▶ Data below:
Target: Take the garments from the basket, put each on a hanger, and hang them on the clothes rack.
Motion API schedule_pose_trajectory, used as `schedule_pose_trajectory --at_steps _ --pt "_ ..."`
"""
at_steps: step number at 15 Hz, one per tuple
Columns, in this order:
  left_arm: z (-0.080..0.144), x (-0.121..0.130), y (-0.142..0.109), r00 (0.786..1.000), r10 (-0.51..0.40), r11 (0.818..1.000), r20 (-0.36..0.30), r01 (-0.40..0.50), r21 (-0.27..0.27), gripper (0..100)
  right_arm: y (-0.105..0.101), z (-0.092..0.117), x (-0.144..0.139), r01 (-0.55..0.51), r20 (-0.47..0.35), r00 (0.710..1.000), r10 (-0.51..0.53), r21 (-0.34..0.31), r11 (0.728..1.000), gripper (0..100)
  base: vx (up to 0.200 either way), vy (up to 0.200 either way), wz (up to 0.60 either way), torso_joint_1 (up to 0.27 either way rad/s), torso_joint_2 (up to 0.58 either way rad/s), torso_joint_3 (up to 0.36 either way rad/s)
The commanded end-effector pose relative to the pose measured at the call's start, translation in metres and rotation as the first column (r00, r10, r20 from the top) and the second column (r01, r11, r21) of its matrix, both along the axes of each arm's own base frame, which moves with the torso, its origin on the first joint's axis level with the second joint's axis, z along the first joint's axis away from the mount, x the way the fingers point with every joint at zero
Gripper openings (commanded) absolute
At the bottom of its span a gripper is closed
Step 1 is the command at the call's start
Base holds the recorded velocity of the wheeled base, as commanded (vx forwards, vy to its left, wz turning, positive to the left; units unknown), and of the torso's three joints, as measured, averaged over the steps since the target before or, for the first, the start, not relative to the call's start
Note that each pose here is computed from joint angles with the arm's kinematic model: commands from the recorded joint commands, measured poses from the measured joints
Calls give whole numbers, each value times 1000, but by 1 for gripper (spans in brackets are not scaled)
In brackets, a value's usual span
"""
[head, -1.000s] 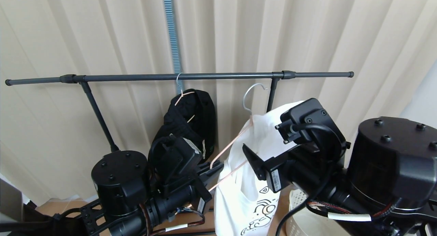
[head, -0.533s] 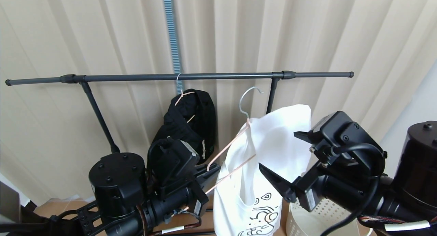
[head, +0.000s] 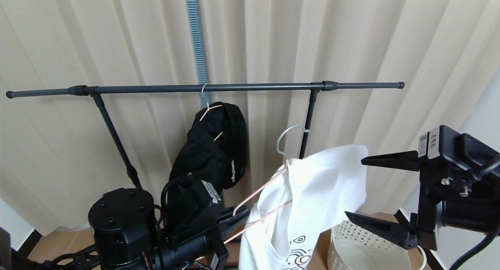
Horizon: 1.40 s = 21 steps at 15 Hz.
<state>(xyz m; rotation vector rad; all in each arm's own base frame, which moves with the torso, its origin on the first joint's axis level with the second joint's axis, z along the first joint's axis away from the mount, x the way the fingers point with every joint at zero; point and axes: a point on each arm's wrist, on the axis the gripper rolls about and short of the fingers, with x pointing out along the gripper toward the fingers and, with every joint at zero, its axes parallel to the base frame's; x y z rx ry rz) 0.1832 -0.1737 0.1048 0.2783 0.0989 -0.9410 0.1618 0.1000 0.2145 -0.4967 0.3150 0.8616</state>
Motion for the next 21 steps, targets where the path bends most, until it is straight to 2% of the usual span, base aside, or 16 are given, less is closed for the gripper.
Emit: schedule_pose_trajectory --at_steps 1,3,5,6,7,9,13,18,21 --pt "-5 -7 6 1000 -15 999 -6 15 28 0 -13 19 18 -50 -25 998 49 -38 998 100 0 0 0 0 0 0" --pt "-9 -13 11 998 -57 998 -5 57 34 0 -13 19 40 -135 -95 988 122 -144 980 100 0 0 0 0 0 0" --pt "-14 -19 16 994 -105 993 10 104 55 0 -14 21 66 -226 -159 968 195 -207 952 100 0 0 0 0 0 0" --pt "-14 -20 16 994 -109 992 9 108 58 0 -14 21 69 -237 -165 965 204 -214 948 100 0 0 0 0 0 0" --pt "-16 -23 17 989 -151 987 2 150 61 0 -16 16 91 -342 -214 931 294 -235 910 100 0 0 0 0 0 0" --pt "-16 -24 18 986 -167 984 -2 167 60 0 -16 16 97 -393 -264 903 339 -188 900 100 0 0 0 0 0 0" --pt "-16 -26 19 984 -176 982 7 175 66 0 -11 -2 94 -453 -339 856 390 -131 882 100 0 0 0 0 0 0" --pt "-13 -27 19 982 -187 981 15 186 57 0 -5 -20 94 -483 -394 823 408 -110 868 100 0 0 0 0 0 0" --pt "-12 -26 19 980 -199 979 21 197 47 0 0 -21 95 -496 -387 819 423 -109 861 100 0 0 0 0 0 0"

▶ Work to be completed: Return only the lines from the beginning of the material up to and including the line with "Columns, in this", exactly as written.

▶ Answer to the problem:
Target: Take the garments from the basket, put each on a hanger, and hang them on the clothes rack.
Motion API schedule_pose_trajectory, used as `schedule_pose_trajectory --at_steps _ --pt "_ ..."`
"""
at_steps: step number at 15 Hz, one per tuple
Columns, in this order:

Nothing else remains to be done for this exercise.